Release Date: January 17, 2003

The U.S. Consumer Product Safety Commission (CPSC) is announcing today that Max 2000 Inc., of Stanton, Mo., and company officials Thomas and Mary Scaman, have agreed to stop manufacturing and selling an illegal agricultural firecracker that was widely available to consumers. Max 2000 made and sold over one million ""Pest Control Report 2000"" (PCR 2000) firecrackers that each contained nearly 1,000 milligrams of explosive powder, which is far in excess of the legal limit for consumer firecrackers. These firecrackers, if used by consumers, could cause serious injuries or death.
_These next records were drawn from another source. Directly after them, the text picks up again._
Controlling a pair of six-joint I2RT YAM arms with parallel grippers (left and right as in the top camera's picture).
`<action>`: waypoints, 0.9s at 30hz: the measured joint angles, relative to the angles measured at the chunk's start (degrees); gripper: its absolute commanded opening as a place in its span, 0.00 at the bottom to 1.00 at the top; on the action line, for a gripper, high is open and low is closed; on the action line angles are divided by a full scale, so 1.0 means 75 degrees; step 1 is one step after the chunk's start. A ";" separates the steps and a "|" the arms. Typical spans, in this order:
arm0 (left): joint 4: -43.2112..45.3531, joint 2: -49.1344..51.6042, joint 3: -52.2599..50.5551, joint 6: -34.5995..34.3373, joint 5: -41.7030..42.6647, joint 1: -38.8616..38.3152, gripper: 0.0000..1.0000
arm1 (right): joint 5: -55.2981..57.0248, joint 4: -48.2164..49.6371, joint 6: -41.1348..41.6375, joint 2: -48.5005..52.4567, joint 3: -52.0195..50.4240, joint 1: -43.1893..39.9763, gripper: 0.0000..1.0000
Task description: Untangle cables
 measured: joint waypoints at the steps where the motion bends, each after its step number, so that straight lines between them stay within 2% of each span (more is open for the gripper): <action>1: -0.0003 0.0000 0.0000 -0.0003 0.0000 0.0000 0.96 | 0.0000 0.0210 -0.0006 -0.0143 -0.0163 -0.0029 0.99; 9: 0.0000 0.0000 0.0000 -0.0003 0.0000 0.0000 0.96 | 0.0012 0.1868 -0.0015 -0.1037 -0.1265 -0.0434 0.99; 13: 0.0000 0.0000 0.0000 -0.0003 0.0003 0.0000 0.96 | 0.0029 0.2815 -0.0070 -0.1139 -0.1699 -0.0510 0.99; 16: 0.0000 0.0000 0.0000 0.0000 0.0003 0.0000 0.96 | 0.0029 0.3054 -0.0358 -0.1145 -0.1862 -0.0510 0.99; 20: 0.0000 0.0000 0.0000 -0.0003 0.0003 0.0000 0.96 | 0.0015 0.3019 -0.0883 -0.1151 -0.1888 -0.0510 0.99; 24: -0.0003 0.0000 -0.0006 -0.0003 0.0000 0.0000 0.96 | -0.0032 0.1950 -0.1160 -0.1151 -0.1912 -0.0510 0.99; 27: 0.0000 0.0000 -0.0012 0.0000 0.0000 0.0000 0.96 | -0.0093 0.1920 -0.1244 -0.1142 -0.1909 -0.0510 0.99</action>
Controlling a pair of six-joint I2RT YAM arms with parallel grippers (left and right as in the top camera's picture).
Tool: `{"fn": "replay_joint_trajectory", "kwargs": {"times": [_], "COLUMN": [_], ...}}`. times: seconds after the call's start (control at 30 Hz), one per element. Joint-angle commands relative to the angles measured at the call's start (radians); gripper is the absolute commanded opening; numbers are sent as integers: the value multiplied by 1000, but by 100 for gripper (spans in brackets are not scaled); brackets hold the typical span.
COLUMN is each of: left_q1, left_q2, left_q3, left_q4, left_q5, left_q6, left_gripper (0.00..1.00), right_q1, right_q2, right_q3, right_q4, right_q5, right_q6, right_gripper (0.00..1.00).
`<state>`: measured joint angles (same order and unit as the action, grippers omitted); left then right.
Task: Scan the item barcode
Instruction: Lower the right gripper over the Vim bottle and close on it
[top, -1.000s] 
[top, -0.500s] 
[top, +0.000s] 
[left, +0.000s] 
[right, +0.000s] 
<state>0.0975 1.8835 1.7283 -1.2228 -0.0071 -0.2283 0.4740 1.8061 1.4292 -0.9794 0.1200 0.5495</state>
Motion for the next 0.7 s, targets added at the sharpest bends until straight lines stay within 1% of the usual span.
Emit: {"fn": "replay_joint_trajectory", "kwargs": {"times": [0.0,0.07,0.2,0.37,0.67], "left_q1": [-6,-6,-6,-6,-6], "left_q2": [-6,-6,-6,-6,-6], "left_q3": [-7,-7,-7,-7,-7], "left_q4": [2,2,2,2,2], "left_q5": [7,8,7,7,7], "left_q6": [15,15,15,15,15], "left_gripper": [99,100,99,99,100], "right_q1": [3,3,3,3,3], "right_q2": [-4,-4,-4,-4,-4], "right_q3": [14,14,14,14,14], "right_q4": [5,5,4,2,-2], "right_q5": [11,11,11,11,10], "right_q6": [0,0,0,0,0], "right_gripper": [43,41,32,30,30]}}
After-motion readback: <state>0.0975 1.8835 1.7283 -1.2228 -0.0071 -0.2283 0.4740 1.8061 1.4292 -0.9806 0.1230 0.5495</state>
The company and individuals signed a consent decree of permanent injunction, which was approved and entered on the record by the U.S. District Court for the Eastern District of Missouri.

"In 2001, there were an estimated 9,500 visits to emergency rooms across the country because of injuries related to fireworks," said CPSC Chairman Hal Stratton. "To help bring this statistic down, CPSC is going after companies that violate the law by selling professional or agricultural fireworks to consumers. Illegal firecrackers like the PCR 2000 can maim or kill and should not be purchased by consumers."

Around January 1998, Max 2000 began selling the Pest Control Report 2000 to fireworks wholesalers and retailers, as well as gun and ammunition dealers, who in turn sold them to consumers through catalogs, the Internet and fireworks stands. CPSC investigators found that the company did not comply with federal requirements that strictly limit the sale of firecrackers of this size to farmers, ranchers, or growers for the purpose of legitimate pest control.

The charges in the federal complaint against Max 2000 include the following illegal transactions: 400,000 PCR 2000 devices sold to All American Professional Fireworks, of Angola, Indiana; 10,000 PCR 2000s to Firequest Inc., of El Dorado, Ark.; 450,000 PCR 2000s to All Purpose Ammo LLC (also known as Planet Ammo), of Seneca, S.C.; 290,000 PCR 2000s to Self Defense Supply, of Richardson, Texas; and 33,000 PCR 2000s to Astro Spectacular Inc., of Hooksett, N.H.

All American Professional Fireworks is owned by Kenneth Shearer who was found guilty by a jury on June 20, 2002, in the U.S. District Court for the Northern District of Indiana, of violating federal explosives and transportation laws in connection with his sales of different professional fireworks to consumers.

CPSC worked closely and cooperatively with the Bureau of Alcohol, Tobacco, and Firearms in Missouri and the Department of Justice's Office of Consumer Litigation to investigate and take legal action against Max 2000.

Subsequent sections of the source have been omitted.